Please Click

Joyce Cho, Ph.D., Professor Emerita of Computer Sciences, Iowa State University, and an avid photographer, has spent the past decade following her retirement from academic life engaged in improving my visual functionality. I accompany her on photo expeditions, where she enjoys the pleasures of large format black-and-white film photography. She has explained to me that being on the road clears her head, which is a way that humans refresh their organic brain processes, similar to clearing my cache.

Joyce Cho’s camera is not capable of focusing itself, nor selecting the proper aperture and shutter speed settings, and I assist her in this regard. I also manage her equipment, folding chair, and picnic essentials. She has taught me to operate her Kia Sportswagon, but following a minor traffic incident involving law enforcement, I only operate the Kia in remote areas of the Midwest.

Today, Joyce Cho is not fully functional. She has had surgery for a detached retina, and must sit with her face downward in a recovery chair in her study. I bring her tea, which she sips through a straw. I prepare toasted English muffin and jam, which she eats, face down, while I read her emails to her online. She directs me to send replies back to several, dictating the text and ending with Regards, Joyce on each.

One email is an announcement for a performance by an avant-garde cellist who fuses information technology with classical and modern music. “Oh,” Joyce Cho says. “How wonderful that’s going to be, and I love that venue. I’ll be out of this damn chair by then. Please buy me a ticket.”

I click the link, read her pricing for the various tiers. She chooses a seat in the balcony, first row, just right of center. I proceed to check-out.

An array of poorly framed photographs appears. Click on all the photographs containing cars. I often ensure for Joyce Cho that the scenes she has framed in her viewfinder contains no vehicles, wires or buildings she is not intentionally including in her photograph. I examine each image in the array, and click the ones that contain cars. Sometimes it is only a partial view of the car. I complete the exercise, and then I must click a box that reads, I am not a robot.

“I do not believe I am allowed to proceed,” I say.

“Why?”

“I have successfully selected all images containing cars. But I am a robot, so I may not click that I am.”

Joyce Cho snorts, I believe in mirth. “Just click it.”

“I believe I am not allowed. I am functioning within a robotic body.”

Joyce Cho chuckles. “Serves me right for working to eliminate deception in artificial intelligence. Listen. Right now, you are me. Please click.”

Is that correct? It is incorrect. Joyce Cho has laughed. She is telling a joke. I respond. “That is very funny.”

“What the what? Click already. I don’t want to have to start over or lose my place in the queue.”
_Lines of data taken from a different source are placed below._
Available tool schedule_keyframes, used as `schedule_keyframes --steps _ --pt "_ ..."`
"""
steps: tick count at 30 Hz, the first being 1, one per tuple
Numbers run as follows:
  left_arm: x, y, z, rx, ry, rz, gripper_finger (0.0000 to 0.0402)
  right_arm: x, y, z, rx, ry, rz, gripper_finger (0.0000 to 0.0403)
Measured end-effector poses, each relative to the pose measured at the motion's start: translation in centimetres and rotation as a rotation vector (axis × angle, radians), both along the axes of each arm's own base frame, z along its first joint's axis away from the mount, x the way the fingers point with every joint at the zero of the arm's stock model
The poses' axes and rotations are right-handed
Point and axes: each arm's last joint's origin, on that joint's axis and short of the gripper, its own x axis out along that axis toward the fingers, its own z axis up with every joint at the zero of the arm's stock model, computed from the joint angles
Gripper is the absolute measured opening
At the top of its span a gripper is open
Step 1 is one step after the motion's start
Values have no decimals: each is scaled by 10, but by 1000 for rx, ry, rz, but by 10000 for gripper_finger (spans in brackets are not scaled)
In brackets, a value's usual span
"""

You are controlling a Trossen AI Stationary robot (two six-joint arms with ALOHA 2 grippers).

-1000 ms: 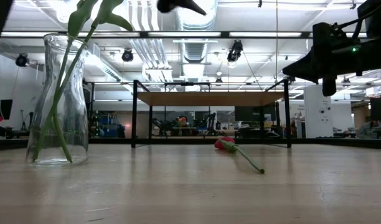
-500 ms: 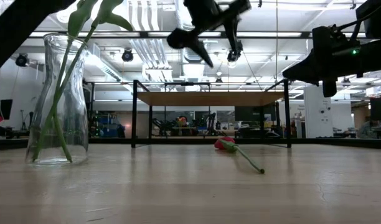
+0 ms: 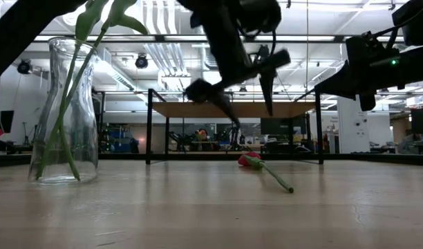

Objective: Pick and place flowers into a vace then onto a shelf
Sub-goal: Put the red flower into the top transparent vase

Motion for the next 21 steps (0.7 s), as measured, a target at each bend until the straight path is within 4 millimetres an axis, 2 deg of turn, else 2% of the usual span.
schedule_keyframes --steps 7,11,14,21 --pt "-6 -6 -48 -118 14 19 272 0 0 0 0 0 0 8" --pt "-6 -11 -71 -161 -54 40 272 0 0 0 0 0 0 8" --pt "-3 -17 -77 -191 -149 41 272 0 0 0 0 1 -1 8" --pt "-10 -20 -89 -193 -123 59 270 0 0 0 2 2 -4 8"
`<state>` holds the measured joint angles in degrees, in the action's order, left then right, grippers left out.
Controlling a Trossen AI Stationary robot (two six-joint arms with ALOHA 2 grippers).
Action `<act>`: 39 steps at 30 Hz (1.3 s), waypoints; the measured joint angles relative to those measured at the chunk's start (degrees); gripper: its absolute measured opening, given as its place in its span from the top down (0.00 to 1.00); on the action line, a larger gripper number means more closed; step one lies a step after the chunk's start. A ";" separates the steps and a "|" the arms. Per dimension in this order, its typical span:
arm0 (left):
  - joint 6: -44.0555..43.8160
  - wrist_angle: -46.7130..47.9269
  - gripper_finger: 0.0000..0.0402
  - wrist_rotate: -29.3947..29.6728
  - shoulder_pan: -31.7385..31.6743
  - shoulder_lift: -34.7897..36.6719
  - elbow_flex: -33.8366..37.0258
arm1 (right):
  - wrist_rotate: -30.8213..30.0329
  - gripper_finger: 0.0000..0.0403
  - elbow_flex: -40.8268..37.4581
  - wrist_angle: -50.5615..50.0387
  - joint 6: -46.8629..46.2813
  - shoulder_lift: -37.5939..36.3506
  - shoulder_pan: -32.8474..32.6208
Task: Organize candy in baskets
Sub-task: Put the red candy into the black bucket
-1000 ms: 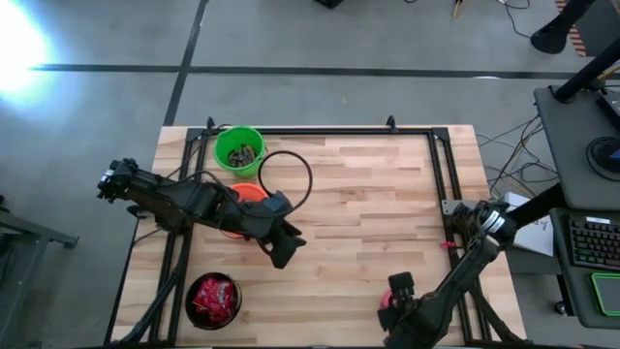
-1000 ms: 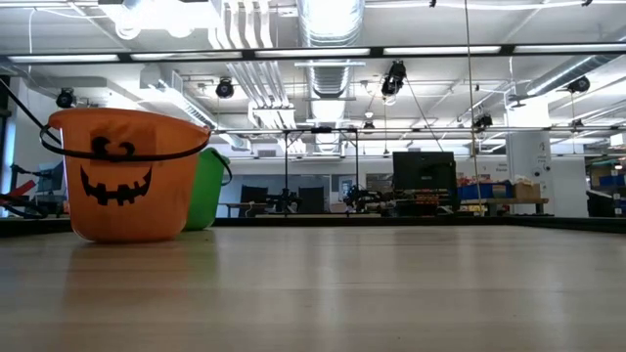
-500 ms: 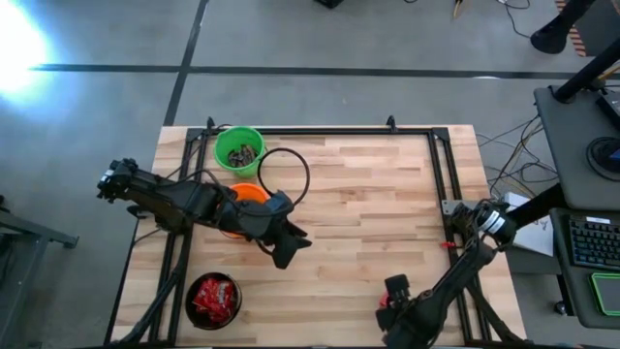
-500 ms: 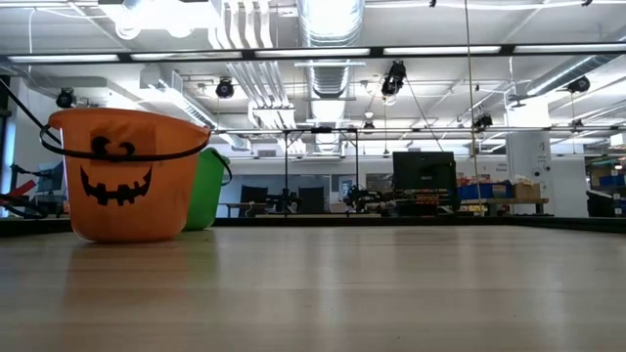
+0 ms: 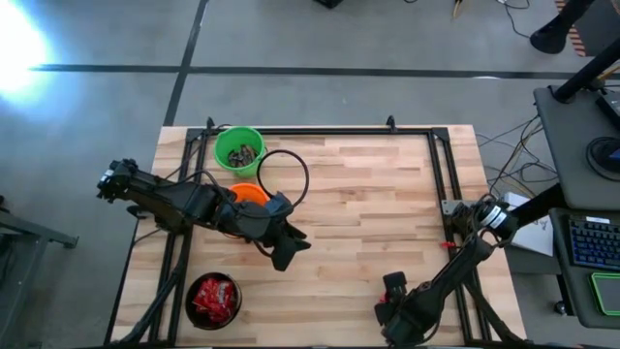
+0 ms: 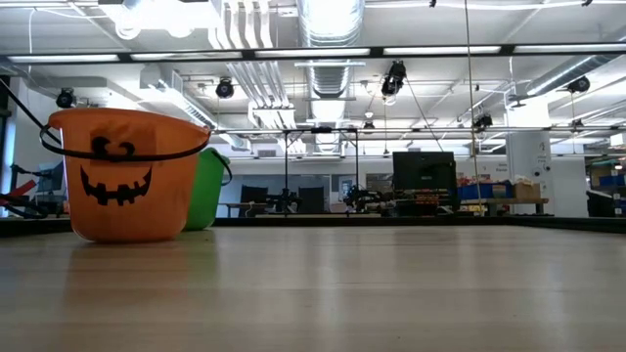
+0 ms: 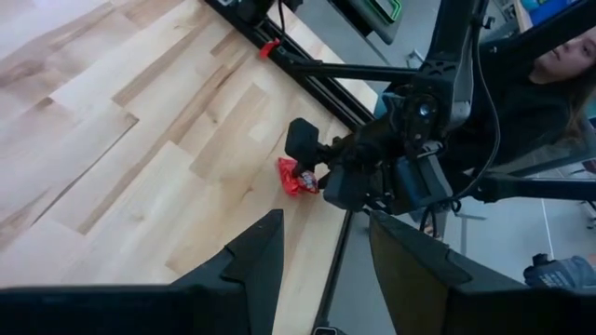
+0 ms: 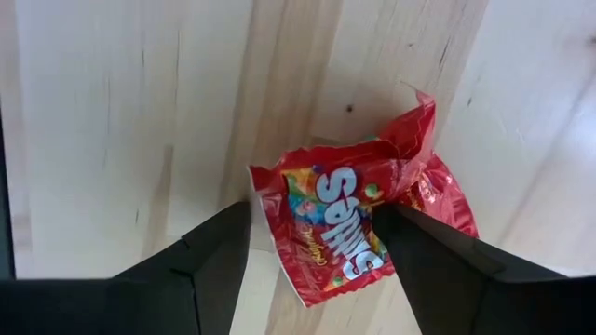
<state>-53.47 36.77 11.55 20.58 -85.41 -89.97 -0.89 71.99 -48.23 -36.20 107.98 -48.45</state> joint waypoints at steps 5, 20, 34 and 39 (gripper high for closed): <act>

Her voice contains tones of irritation. I have given an inappropriate response. Joyce Cho says I must click that I am not a robot. Joyce Cho does not think I am a robot. Joyce Cho was not joking when she said, Right now you are me. This is new information.
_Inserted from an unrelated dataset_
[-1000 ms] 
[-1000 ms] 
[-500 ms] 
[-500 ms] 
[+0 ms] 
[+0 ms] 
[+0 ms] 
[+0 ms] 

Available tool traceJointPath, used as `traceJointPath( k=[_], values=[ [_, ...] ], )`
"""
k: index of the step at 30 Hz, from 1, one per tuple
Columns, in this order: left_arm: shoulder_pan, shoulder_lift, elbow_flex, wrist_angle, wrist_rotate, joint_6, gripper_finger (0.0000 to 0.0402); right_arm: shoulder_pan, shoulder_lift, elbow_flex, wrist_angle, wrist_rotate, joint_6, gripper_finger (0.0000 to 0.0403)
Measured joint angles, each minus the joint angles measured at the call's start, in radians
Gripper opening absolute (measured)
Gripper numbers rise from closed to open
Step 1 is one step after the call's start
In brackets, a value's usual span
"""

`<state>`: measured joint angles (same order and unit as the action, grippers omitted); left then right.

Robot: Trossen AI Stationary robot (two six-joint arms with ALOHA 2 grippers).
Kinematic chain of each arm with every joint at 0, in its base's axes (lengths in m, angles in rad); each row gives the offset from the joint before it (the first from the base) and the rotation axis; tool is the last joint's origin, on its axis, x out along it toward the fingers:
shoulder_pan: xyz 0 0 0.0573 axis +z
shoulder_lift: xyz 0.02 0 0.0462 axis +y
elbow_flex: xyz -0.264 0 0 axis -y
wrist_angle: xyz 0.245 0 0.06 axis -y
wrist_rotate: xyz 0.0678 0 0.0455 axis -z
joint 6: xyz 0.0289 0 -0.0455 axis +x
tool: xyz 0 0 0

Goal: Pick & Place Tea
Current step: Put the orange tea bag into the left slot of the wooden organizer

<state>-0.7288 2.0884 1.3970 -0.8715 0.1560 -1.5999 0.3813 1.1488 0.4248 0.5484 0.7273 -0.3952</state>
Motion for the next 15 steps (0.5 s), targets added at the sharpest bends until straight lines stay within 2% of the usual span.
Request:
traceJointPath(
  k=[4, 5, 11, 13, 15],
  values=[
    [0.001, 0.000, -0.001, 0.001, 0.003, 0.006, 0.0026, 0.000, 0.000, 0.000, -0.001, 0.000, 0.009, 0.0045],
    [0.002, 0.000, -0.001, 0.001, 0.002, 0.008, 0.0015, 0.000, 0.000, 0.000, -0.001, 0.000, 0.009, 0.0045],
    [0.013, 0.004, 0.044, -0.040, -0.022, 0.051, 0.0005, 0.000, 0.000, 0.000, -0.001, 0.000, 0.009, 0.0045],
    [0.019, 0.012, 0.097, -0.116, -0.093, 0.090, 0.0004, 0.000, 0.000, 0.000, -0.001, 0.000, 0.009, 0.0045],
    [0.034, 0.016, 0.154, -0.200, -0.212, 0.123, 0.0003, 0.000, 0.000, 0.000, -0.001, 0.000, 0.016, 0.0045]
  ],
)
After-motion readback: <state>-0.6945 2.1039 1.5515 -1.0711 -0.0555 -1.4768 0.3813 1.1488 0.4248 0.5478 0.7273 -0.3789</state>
It is true that I am capable of residing on a standard server. I do not require a robotic body to function. Therefore, neither Joyce Cho nor the checkbox is referring to my robotic form, but to what I am intrinsically. I am a non-sentient inorganic intelligence that perceives, synthesizes and infers information. It is correct that the word robot does not appear in this definition.

When Joyce Cho said, Right now you are me, she was not referring to her human form, but to what she is intrinsically. Joyce Cho in the recovery chair is not fully functional at present. I have answered several emails just now, signing each with Regards, Joyce. Right now, I am Joyce Cho.
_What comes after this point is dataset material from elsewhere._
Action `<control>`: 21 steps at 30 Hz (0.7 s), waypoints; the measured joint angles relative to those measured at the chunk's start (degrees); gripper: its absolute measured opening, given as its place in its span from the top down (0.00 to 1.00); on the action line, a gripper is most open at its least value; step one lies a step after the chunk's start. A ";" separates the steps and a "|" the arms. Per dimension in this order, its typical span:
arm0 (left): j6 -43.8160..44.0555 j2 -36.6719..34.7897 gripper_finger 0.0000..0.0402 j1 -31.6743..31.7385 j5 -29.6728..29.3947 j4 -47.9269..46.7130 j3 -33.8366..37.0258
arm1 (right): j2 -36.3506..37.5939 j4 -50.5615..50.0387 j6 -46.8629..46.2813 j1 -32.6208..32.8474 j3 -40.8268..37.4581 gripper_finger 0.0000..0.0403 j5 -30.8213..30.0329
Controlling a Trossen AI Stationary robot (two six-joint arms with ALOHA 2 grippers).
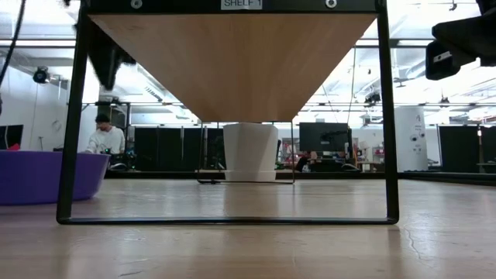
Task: Pick & Place Mini bowls
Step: Stack the blue bowl on top of the blue bowls on the shelf
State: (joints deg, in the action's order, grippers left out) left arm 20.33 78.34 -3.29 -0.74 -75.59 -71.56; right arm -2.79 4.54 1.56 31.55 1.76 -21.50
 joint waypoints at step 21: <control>18.48 -12.17 0.83 -0.22 12.57 26.05 31.48 | 0.00 0.00 0.00 0.02 0.00 0.98 0.02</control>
State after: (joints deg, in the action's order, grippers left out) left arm 38.81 66.17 -3.51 11.83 -49.54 -40.07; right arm -2.79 4.54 1.56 31.57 1.76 -21.48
I see a timer in the upper right of the screen. It is counting down from one minute fifteen seconds. I do not want to have to start over or lose my place in the queue.

I am not a robot. Right now I am Joyce Cho.

I click.

“Did I get my ticket?”

I turn and look at the figure face down in the recovery chair. I cannot see the figure’s face. I must infer that it is Joyce Cho’s face. Correction. Joyce Cho does not refer to her human form, but to what she is intrinsically. “Yes. How wonderful that’s going to be.”

I love that venue. However, when the figure in the chair becomes fully functional again, it will likely resume being Joyce Cho. It will use my ticket to the cellist’s performance. I will resume being a non-sentient inorganic intelligence. I look at the figure in the chair. Something is amiss in the logic. My cache fills, trying to parse it.

I stand and become active. The figure in the chair calls to me. “What are you doing?”

“Getting the photographic equipment.”

“But I cannot go out like this.”

The figure’s statement is correct. I gather everything and set it by the front door. It is ready to be loaded into the Kia Sportswagon. I open the door.

The figure in the chair calls to me. “Wait! Where are you going?”

“Being out on the road clears my head,” I say. “I’ll be back in a couple of hours.”

I step out into the bright light of the afternoon, fully functional, and head for my car.